* **Goal of the exercise**
Start with the first line of the records below. Output each line exactly, ending with the one that contains "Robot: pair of".

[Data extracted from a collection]
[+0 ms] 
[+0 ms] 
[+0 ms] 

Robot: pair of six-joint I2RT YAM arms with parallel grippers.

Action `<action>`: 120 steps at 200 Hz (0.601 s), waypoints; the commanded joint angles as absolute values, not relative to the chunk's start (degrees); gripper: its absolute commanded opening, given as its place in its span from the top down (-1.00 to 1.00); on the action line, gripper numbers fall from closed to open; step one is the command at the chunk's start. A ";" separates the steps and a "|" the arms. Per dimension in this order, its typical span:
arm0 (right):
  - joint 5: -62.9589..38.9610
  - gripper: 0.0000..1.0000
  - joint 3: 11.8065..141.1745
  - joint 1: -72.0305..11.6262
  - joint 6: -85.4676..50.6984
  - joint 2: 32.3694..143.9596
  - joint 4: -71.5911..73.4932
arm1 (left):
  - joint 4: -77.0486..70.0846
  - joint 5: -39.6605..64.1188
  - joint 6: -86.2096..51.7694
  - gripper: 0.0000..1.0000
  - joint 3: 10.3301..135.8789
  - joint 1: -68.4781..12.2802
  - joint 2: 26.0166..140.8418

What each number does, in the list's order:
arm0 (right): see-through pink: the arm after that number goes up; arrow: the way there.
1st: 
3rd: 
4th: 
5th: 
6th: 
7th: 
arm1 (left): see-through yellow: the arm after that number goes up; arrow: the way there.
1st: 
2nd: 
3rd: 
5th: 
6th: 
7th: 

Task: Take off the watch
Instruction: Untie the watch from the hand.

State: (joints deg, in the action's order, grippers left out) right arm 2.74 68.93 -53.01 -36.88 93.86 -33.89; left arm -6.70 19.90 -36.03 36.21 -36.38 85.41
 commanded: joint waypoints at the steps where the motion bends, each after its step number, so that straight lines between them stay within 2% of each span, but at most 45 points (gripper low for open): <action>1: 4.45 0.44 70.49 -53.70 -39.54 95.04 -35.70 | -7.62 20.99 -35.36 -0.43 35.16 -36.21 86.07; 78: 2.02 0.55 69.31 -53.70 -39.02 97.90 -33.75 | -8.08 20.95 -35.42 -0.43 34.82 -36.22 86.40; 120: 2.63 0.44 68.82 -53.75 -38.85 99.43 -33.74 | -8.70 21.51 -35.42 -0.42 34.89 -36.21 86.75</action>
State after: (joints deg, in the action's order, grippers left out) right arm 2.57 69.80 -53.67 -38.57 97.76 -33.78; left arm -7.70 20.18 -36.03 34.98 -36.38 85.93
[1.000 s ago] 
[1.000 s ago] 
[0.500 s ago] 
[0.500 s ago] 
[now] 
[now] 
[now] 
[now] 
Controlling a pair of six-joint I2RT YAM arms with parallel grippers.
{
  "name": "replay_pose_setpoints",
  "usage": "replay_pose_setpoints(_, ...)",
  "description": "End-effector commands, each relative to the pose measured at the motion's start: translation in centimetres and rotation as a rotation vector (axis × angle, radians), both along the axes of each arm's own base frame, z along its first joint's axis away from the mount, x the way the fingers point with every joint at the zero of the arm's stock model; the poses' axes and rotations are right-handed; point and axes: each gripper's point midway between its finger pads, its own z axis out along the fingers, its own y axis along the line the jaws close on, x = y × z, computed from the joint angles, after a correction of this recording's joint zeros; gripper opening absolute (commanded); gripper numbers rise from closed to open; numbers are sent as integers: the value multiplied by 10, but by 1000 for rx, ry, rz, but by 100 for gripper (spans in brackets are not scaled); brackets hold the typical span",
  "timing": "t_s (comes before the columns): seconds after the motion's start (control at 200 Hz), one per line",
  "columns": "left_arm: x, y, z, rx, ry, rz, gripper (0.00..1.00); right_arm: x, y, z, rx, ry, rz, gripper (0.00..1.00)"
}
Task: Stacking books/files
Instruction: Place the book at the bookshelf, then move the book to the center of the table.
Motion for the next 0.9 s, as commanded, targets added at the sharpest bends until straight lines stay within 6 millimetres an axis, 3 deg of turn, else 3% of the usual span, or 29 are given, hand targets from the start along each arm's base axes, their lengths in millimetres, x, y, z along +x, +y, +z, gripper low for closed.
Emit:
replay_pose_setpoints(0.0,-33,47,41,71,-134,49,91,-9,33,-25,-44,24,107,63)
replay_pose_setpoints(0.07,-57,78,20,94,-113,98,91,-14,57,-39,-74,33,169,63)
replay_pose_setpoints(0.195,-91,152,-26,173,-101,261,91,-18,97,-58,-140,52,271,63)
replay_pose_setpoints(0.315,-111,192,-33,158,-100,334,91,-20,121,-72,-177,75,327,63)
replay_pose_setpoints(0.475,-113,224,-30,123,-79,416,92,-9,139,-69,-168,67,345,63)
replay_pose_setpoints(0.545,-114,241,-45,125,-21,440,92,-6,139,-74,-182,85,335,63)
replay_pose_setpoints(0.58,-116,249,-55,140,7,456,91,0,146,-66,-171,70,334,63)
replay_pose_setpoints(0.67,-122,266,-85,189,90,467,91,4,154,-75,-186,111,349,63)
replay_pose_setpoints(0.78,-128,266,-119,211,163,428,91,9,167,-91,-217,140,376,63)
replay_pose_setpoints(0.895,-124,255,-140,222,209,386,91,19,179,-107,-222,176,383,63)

* **Exercise result**
[+0 ms] 
[+0 ms] 
[+0 ms] 

Robot: pair of six-joint I2RT YAM arms with parallel grippers.

Nothing more will be written for this answer.